The First Amendment protects a great deal of offensive, obnoxious and repugnant speech. As Justice John Marshall Harlan wrote 40 years ago in Cohen v. California, “one man’s vulgarity is another’s lyric.” In that decision, the Court ruled that an individual had a First Amendment right to wear a jacket bearing the words “Fuck the Draft.”
So a general law that prohibits all profanity will run into serious First Amendment hurdles, as recognized this week by the suburban Chicago city of Park Ridge, Ill. Perhaps in the spirit of the Cohen ruling, the city rid its books of a law that made it illegal to use profanity on streets, alleys and other public places. The police chief of the suburb told the Associated Press that free-speech concerns formed part of the reason for erasing the law.

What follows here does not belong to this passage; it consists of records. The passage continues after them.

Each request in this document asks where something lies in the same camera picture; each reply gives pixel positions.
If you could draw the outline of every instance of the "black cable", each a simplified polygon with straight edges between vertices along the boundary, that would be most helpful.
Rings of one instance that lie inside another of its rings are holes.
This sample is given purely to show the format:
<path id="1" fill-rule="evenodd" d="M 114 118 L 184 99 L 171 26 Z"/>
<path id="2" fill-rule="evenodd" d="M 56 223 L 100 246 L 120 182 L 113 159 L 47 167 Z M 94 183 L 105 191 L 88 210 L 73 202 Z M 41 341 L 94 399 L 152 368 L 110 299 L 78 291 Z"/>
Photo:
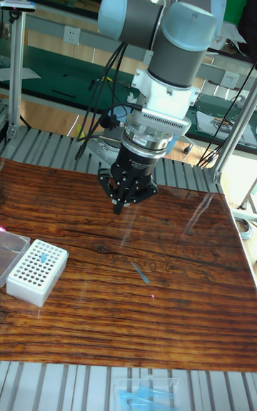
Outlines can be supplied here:
<path id="1" fill-rule="evenodd" d="M 113 95 L 112 95 L 111 104 L 113 104 L 114 101 L 115 101 L 116 80 L 117 80 L 119 68 L 120 68 L 120 66 L 121 66 L 121 61 L 122 61 L 122 58 L 123 58 L 123 56 L 124 56 L 124 53 L 125 53 L 127 47 L 128 47 L 128 44 L 124 44 L 124 46 L 123 46 L 123 48 L 122 48 L 122 50 L 121 50 L 120 56 L 119 56 L 119 62 L 118 62 L 117 67 L 116 67 L 116 72 L 115 72 L 114 81 L 113 81 L 113 89 L 112 89 Z M 104 79 L 103 79 L 103 82 L 102 82 L 102 86 L 101 86 L 101 89 L 100 89 L 100 91 L 99 91 L 99 96 L 98 96 L 98 98 L 97 98 L 97 100 L 96 100 L 96 105 L 95 105 L 95 107 L 94 107 L 94 114 L 93 114 L 93 117 L 92 117 L 92 119 L 91 119 L 91 124 L 90 124 L 90 127 L 89 127 L 88 135 L 91 135 L 91 129 L 92 129 L 93 125 L 94 125 L 94 121 L 95 121 L 95 118 L 96 118 L 97 108 L 98 108 L 98 105 L 99 105 L 99 101 L 100 101 L 100 98 L 101 98 L 101 94 L 102 94 L 103 89 L 104 89 L 104 84 L 105 84 L 105 82 L 106 82 L 106 80 L 107 80 L 108 73 L 109 73 L 112 65 L 114 64 L 114 61 L 116 60 L 116 57 L 113 59 L 112 64 L 109 64 L 109 67 L 108 67 L 107 70 L 106 70 L 106 73 L 105 73 L 105 76 L 104 76 Z"/>
<path id="2" fill-rule="evenodd" d="M 111 87 L 110 81 L 109 81 L 109 80 L 106 80 L 106 81 L 107 81 L 107 84 L 108 84 L 109 89 L 111 89 L 111 92 L 113 92 L 113 89 L 112 89 L 112 87 Z M 126 110 L 126 108 L 124 107 L 124 105 L 122 105 L 122 102 L 120 101 L 120 99 L 117 97 L 116 94 L 114 94 L 114 98 L 117 100 L 118 103 L 121 104 L 123 110 L 125 111 L 125 114 L 122 115 L 122 116 L 119 116 L 119 118 L 123 118 L 124 116 L 127 116 L 129 113 L 128 113 L 128 111 Z"/>
<path id="3" fill-rule="evenodd" d="M 210 154 L 210 157 L 200 164 L 200 167 L 207 167 L 210 163 L 213 163 L 218 158 L 218 153 L 222 149 L 222 146 L 215 148 Z"/>
<path id="4" fill-rule="evenodd" d="M 22 122 L 28 127 L 28 128 L 32 128 L 29 123 L 27 123 L 26 119 L 24 119 L 21 114 L 20 114 L 20 119 L 22 120 Z"/>
<path id="5" fill-rule="evenodd" d="M 98 88 L 99 88 L 99 83 L 101 82 L 101 79 L 102 79 L 104 76 L 106 76 L 106 74 L 109 72 L 110 68 L 113 66 L 116 58 L 118 57 L 118 54 L 120 53 L 120 51 L 122 50 L 122 48 L 124 47 L 124 45 L 125 45 L 125 43 L 121 43 L 121 44 L 118 46 L 118 48 L 113 52 L 113 54 L 111 55 L 111 57 L 110 57 L 110 59 L 108 60 L 107 64 L 105 65 L 105 67 L 104 67 L 104 69 L 103 69 L 103 71 L 102 71 L 102 74 L 100 75 L 100 78 L 99 78 L 98 81 L 96 82 L 96 85 L 95 85 L 93 94 L 92 94 L 92 96 L 91 96 L 91 100 L 90 100 L 89 107 L 88 107 L 88 109 L 87 109 L 87 111 L 86 111 L 86 114 L 85 114 L 85 116 L 84 116 L 83 122 L 82 122 L 82 124 L 81 124 L 81 130 L 79 131 L 77 141 L 79 141 L 79 139 L 80 139 L 80 137 L 81 137 L 81 134 L 82 134 L 82 132 L 83 132 L 84 126 L 85 126 L 85 124 L 86 124 L 86 119 L 88 118 L 89 113 L 91 112 L 92 105 L 93 105 L 93 101 L 94 101 L 96 92 L 97 92 L 97 90 L 98 90 Z"/>
<path id="6" fill-rule="evenodd" d="M 9 15 L 10 15 L 9 23 L 13 24 L 14 21 L 17 21 L 19 19 L 19 17 L 21 16 L 21 12 L 20 11 L 10 11 Z"/>
<path id="7" fill-rule="evenodd" d="M 223 117 L 223 119 L 222 119 L 222 121 L 221 121 L 220 125 L 218 126 L 218 128 L 217 128 L 217 130 L 216 130 L 216 132 L 215 132 L 215 134 L 214 134 L 214 136 L 213 136 L 213 138 L 212 138 L 211 142 L 209 143 L 208 147 L 206 148 L 206 150 L 204 151 L 203 155 L 202 155 L 202 156 L 201 156 L 201 158 L 199 159 L 199 162 L 197 163 L 197 166 L 199 166 L 199 165 L 200 165 L 200 163 L 203 161 L 204 156 L 206 155 L 206 153 L 207 153 L 207 151 L 209 150 L 210 146 L 213 144 L 213 142 L 214 142 L 214 140 L 215 140 L 215 137 L 217 136 L 217 134 L 218 134 L 218 132 L 219 132 L 220 128 L 221 128 L 221 127 L 222 127 L 222 125 L 223 125 L 223 122 L 225 121 L 225 119 L 226 119 L 226 117 L 227 117 L 228 113 L 231 111 L 231 109 L 232 109 L 232 108 L 233 108 L 233 106 L 235 105 L 235 102 L 237 101 L 238 97 L 240 96 L 240 94 L 241 94 L 241 92 L 242 92 L 242 90 L 243 90 L 244 86 L 246 85 L 246 82 L 248 81 L 248 78 L 249 78 L 249 76 L 251 75 L 251 73 L 252 73 L 253 69 L 255 68 L 256 64 L 257 64 L 257 62 L 256 62 L 255 64 L 253 64 L 253 66 L 251 67 L 251 69 L 250 69 L 250 71 L 249 71 L 249 73 L 248 73 L 248 75 L 247 75 L 247 77 L 246 77 L 245 81 L 243 82 L 242 87 L 239 89 L 239 91 L 238 91 L 238 93 L 237 93 L 236 97 L 234 98 L 234 100 L 233 100 L 232 104 L 230 105 L 230 107 L 229 107 L 228 111 L 226 112 L 225 116 Z"/>
<path id="8" fill-rule="evenodd" d="M 128 44 L 126 44 L 126 45 L 123 47 L 123 49 L 122 49 L 122 51 L 121 51 L 121 54 L 120 54 L 120 56 L 119 56 L 119 61 L 118 61 L 118 63 L 117 63 L 117 67 L 116 67 L 116 71 L 115 71 L 115 75 L 114 75 L 113 86 L 112 86 L 112 88 L 113 88 L 113 95 L 112 95 L 111 103 L 114 103 L 114 101 L 115 101 L 115 91 L 116 91 L 117 77 L 118 77 L 119 69 L 120 69 L 120 67 L 121 67 L 122 59 L 123 59 L 123 57 L 124 57 L 124 53 L 125 53 L 125 51 L 126 51 L 127 48 L 128 48 Z"/>
<path id="9" fill-rule="evenodd" d="M 94 127 L 91 129 L 91 133 L 88 134 L 86 137 L 80 138 L 77 141 L 84 141 L 84 143 L 81 145 L 80 149 L 78 150 L 75 159 L 78 160 L 80 159 L 80 157 L 82 156 L 83 152 L 86 149 L 86 145 L 89 142 L 90 138 L 92 137 L 93 133 L 96 131 L 96 129 L 98 128 L 98 126 L 100 125 L 100 123 L 103 121 L 103 119 L 105 117 L 107 117 L 109 111 L 111 111 L 111 109 L 120 106 L 120 104 L 115 103 L 114 105 L 111 105 L 107 110 L 105 110 L 105 112 L 100 116 L 100 118 L 97 120 L 97 122 L 95 123 Z M 136 103 L 124 103 L 124 106 L 129 106 L 130 108 L 134 109 L 134 110 L 138 110 L 141 111 L 142 110 L 142 106 L 137 105 Z"/>
<path id="10" fill-rule="evenodd" d="M 219 151 L 222 148 L 222 145 L 219 145 L 217 148 L 213 149 L 212 151 L 209 152 L 209 154 L 207 154 L 207 156 L 202 160 L 200 167 L 209 159 L 209 157 L 211 157 L 211 155 L 216 152 Z"/>

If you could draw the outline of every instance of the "wood grain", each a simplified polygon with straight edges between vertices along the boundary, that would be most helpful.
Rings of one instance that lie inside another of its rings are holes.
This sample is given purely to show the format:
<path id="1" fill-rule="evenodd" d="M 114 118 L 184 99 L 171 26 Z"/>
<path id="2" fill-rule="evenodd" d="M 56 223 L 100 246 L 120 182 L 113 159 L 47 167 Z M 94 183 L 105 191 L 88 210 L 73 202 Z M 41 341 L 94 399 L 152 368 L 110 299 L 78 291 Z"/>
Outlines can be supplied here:
<path id="1" fill-rule="evenodd" d="M 224 196 L 161 186 L 117 216 L 95 176 L 10 161 L 0 176 L 0 224 L 70 254 L 43 308 L 1 289 L 0 360 L 256 370 L 256 289 Z"/>

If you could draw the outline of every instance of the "metal grate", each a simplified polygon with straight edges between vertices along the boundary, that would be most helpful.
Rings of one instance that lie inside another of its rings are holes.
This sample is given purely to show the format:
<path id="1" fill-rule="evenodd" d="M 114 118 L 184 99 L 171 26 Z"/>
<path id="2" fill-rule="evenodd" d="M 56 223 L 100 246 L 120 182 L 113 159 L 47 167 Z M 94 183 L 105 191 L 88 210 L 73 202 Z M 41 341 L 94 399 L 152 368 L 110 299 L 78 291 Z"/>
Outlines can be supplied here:
<path id="1" fill-rule="evenodd" d="M 0 362 L 1 411 L 114 411 L 116 381 L 181 378 L 185 410 L 257 410 L 257 373 Z"/>
<path id="2" fill-rule="evenodd" d="M 78 149 L 79 144 L 73 138 L 21 127 L 19 135 L 3 147 L 0 156 L 16 162 L 92 174 L 97 174 L 100 166 L 110 168 L 111 164 L 96 157 L 90 148 L 76 161 Z M 165 186 L 222 192 L 221 186 L 213 182 L 209 169 L 191 167 L 187 163 L 162 158 L 156 164 L 153 176 L 157 184 Z"/>

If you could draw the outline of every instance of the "white wall socket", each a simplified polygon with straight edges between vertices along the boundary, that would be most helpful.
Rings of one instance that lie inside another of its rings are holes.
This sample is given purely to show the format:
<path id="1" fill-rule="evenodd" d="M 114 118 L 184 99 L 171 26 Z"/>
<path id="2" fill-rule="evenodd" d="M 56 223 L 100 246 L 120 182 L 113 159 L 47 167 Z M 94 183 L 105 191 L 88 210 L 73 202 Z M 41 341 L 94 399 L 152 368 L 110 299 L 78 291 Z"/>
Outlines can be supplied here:
<path id="1" fill-rule="evenodd" d="M 64 41 L 72 43 L 73 45 L 79 45 L 80 29 L 77 27 L 65 26 L 64 27 Z"/>
<path id="2" fill-rule="evenodd" d="M 225 71 L 225 74 L 220 82 L 220 86 L 228 89 L 234 89 L 236 87 L 236 83 L 239 80 L 238 73 L 233 73 L 232 71 Z"/>

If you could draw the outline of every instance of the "robotic arm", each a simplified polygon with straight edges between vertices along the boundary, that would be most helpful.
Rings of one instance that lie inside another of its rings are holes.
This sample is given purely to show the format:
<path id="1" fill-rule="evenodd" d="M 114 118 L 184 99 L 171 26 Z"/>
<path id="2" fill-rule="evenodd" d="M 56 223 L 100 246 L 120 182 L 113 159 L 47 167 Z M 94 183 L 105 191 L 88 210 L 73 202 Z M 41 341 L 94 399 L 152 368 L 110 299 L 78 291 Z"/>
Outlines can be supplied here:
<path id="1" fill-rule="evenodd" d="M 147 70 L 136 70 L 132 86 L 141 111 L 126 118 L 121 147 L 111 173 L 99 181 L 115 212 L 158 192 L 152 172 L 173 135 L 184 135 L 198 89 L 193 79 L 206 49 L 217 39 L 226 0 L 103 0 L 99 30 L 116 40 L 152 50 Z"/>

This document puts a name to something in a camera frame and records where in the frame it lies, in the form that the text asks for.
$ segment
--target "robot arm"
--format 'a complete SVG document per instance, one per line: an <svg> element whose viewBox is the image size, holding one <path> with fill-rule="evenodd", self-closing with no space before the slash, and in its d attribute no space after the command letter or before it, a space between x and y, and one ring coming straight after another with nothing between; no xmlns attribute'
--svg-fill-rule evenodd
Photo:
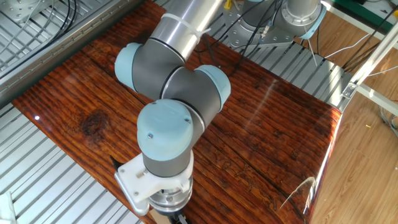
<svg viewBox="0 0 398 224"><path fill-rule="evenodd" d="M138 215L145 215L152 205L159 213L171 216L191 197L192 147L221 111L231 85L217 67L202 65L191 71L184 64L222 2L175 1L144 45L131 43L116 59L119 81L154 100L137 120L142 153L115 173ZM275 26L294 35L306 35L317 26L322 11L319 0L261 1L260 7L242 21L249 26L257 24L264 11L277 3L281 5L273 12ZM245 1L243 10L253 4L259 1Z"/></svg>

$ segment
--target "wooden floor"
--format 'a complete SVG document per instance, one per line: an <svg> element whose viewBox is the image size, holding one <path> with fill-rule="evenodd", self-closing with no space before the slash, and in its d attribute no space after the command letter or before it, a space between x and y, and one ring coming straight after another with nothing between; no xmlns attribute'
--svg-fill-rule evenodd
<svg viewBox="0 0 398 224"><path fill-rule="evenodd" d="M357 42L366 33L329 13L321 24L322 56ZM372 46L378 40L370 42ZM316 51L316 36L311 39ZM342 66L358 47L338 53ZM374 72L398 65L393 49ZM398 100L398 69L369 77L365 84ZM382 123L378 105L355 94L343 113L312 223L398 223L398 138Z"/></svg>

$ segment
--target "wooden tabletop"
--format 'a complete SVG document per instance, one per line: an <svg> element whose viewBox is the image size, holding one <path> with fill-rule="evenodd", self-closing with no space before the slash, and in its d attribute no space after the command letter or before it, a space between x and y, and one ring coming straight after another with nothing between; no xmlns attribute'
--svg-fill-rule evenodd
<svg viewBox="0 0 398 224"><path fill-rule="evenodd" d="M164 12L145 2L13 102L129 208L109 156L127 162L140 153L137 116L150 100L118 82L114 62L128 43L144 43ZM213 51L221 65L240 59L222 44ZM208 52L201 60L213 63ZM186 66L200 66L197 53ZM222 69L229 75L234 67ZM193 149L187 217L193 223L308 222L314 200L303 211L311 183L280 206L308 177L320 186L341 113L250 60L229 79L231 96ZM140 218L154 223L150 215Z"/></svg>

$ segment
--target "wood knot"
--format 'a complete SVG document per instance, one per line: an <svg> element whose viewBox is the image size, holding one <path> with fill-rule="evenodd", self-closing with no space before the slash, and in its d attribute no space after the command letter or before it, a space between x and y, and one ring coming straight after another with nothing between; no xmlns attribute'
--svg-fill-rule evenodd
<svg viewBox="0 0 398 224"><path fill-rule="evenodd" d="M294 150L294 151L291 153L291 155L290 155L290 157L291 157L293 160L297 160L297 156L299 156L299 152L297 152L296 150Z"/></svg>
<svg viewBox="0 0 398 224"><path fill-rule="evenodd" d="M103 130L107 124L109 124L108 116L96 110L81 123L81 129L86 136L92 136Z"/></svg>
<svg viewBox="0 0 398 224"><path fill-rule="evenodd" d="M279 136L280 136L281 134L282 134L282 133L281 133L279 130L275 130L275 132L274 132L274 136L277 137L277 138L279 138Z"/></svg>

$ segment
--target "metal frame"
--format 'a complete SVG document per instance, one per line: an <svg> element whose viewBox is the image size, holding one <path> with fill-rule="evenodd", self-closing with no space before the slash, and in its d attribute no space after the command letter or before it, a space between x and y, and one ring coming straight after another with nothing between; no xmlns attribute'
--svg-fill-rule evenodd
<svg viewBox="0 0 398 224"><path fill-rule="evenodd" d="M16 68L6 68L1 72L7 75L0 79L0 108L37 83L48 72L109 29L142 2L144 1L108 1L94 13L82 16L84 19L75 24L71 31L46 49L35 54L37 50L40 50L40 47L37 47L25 55L28 59ZM49 40L42 42L42 45L47 44Z"/></svg>
<svg viewBox="0 0 398 224"><path fill-rule="evenodd" d="M378 63L386 56L390 49L394 47L397 41L398 22L394 24L394 26L387 33L387 35L381 40L379 46L351 78L347 87L343 90L341 95L345 98L350 99L358 91L360 94L368 97L373 102L390 111L392 114L398 116L398 105L396 103L363 84L363 81L369 76L369 74L378 65Z"/></svg>

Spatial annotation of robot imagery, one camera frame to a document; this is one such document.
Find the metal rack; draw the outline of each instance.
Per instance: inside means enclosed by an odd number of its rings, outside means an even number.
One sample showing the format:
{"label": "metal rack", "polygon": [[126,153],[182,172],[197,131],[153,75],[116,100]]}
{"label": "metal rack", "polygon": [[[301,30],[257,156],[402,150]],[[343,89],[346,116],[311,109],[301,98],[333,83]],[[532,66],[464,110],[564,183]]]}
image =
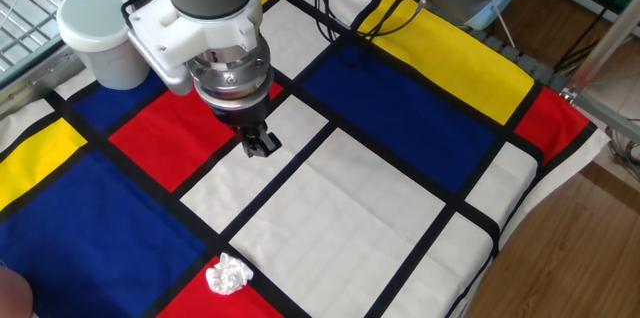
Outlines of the metal rack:
{"label": "metal rack", "polygon": [[[13,1],[0,0],[0,20]],[[19,0],[0,29],[0,119],[82,69],[58,34],[61,2]]]}

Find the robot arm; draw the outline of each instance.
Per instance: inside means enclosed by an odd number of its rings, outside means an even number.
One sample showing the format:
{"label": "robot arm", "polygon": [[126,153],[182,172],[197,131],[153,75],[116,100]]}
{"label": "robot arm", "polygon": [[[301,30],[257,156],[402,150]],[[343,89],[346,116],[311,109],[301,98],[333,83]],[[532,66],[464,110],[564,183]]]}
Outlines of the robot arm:
{"label": "robot arm", "polygon": [[273,69],[260,0],[152,0],[130,20],[131,42],[172,92],[194,86],[249,157],[280,148],[264,122]]}

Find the metal pole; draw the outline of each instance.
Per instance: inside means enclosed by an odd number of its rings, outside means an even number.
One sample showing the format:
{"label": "metal pole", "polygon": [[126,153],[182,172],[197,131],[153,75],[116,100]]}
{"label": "metal pole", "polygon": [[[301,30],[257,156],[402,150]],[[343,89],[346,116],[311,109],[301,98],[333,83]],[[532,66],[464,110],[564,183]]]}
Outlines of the metal pole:
{"label": "metal pole", "polygon": [[631,34],[631,31],[640,23],[640,0],[632,0],[627,8],[613,23],[604,38],[593,49],[591,54],[582,63],[567,87],[560,95],[572,103],[576,96],[591,83],[598,71],[618,49],[620,44]]}

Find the wooden floor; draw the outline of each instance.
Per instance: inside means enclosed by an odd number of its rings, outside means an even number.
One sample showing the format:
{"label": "wooden floor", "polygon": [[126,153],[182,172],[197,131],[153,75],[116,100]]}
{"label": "wooden floor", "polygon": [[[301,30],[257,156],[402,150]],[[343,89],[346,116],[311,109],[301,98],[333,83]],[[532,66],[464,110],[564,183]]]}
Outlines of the wooden floor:
{"label": "wooden floor", "polygon": [[[594,18],[569,0],[515,0],[505,12],[517,48],[548,65]],[[585,44],[607,26],[599,24]],[[600,79],[640,72],[639,59],[640,43],[631,42]],[[603,94],[631,105],[629,112],[636,104],[640,116],[639,81],[612,83]],[[525,219],[485,275],[468,318],[640,317],[640,184],[609,152],[598,162]]]}

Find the metal frame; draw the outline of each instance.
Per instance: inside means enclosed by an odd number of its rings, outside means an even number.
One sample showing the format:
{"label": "metal frame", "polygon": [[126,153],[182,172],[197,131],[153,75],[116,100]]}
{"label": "metal frame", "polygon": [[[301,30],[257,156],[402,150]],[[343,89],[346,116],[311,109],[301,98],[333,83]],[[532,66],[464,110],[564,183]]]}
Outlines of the metal frame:
{"label": "metal frame", "polygon": [[[24,0],[25,6],[23,6],[22,10],[39,9],[41,15],[44,11],[48,13],[47,16],[41,20],[40,23],[23,26],[23,29],[21,29],[23,32],[22,35],[13,36],[11,40],[6,40],[6,37],[5,41],[0,39],[0,44],[4,44],[4,46],[22,47],[23,49],[23,45],[27,45],[25,41],[28,42],[28,44],[36,44],[30,41],[34,40],[34,37],[39,38],[41,40],[40,43],[42,43],[34,47],[31,52],[26,50],[21,52],[22,56],[16,57],[16,61],[10,61],[12,65],[6,66],[4,71],[0,73],[0,87],[3,87],[0,89],[0,119],[19,110],[26,104],[43,97],[56,86],[84,69],[84,66],[80,63],[73,51],[62,42],[58,35],[57,24],[54,20],[55,15],[53,13],[55,13],[55,9],[57,9],[57,5],[61,1],[62,0]],[[0,0],[0,11],[2,8],[2,0]],[[26,13],[23,13],[24,12],[18,10],[15,17],[25,17]],[[13,17],[14,15],[12,14],[7,20],[7,24],[11,19],[18,19]],[[52,29],[51,25],[53,25],[55,30],[50,33],[41,32],[39,30],[40,27],[47,24],[50,25],[49,30]],[[46,33],[47,36],[38,36],[38,34],[42,35],[42,33]],[[0,66],[3,62],[4,64],[8,64],[8,62],[4,60],[4,58],[6,58],[4,57],[5,55],[2,54],[6,51],[0,49],[0,52]]]}

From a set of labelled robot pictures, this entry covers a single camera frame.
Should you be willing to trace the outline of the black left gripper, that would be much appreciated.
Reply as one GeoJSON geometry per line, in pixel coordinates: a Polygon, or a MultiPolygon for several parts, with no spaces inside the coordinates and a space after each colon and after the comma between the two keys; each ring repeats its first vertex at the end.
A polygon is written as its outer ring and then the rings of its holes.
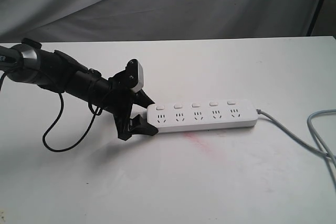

Park Ridge’s move has much to commend it. But people shouldn’t mistakenly believe that the First Amendment always protects profanity. It doesn’t.
Certain categories of speech are not entitled to First Amendment protection, including fighting words, true threats and incitement to imminent lawless action. If a person engages in profane fighting words or utters a true threat with profanity, those words may not be protected speech.
Likewise, a speaker who uses profanity to stir up a crowd to immediate lawless action (like a riot) may have crossed the line from protected speech into unprotected incitement.
Furthermore, though you may have a right to curse on the street, don’t assume you have a right to curse at your public employer or at your public school. Context — as well as content — is important in First Amendment law. The government has greater power to regulate speech when it acts as employer or educator than it does when it acts as sovereign.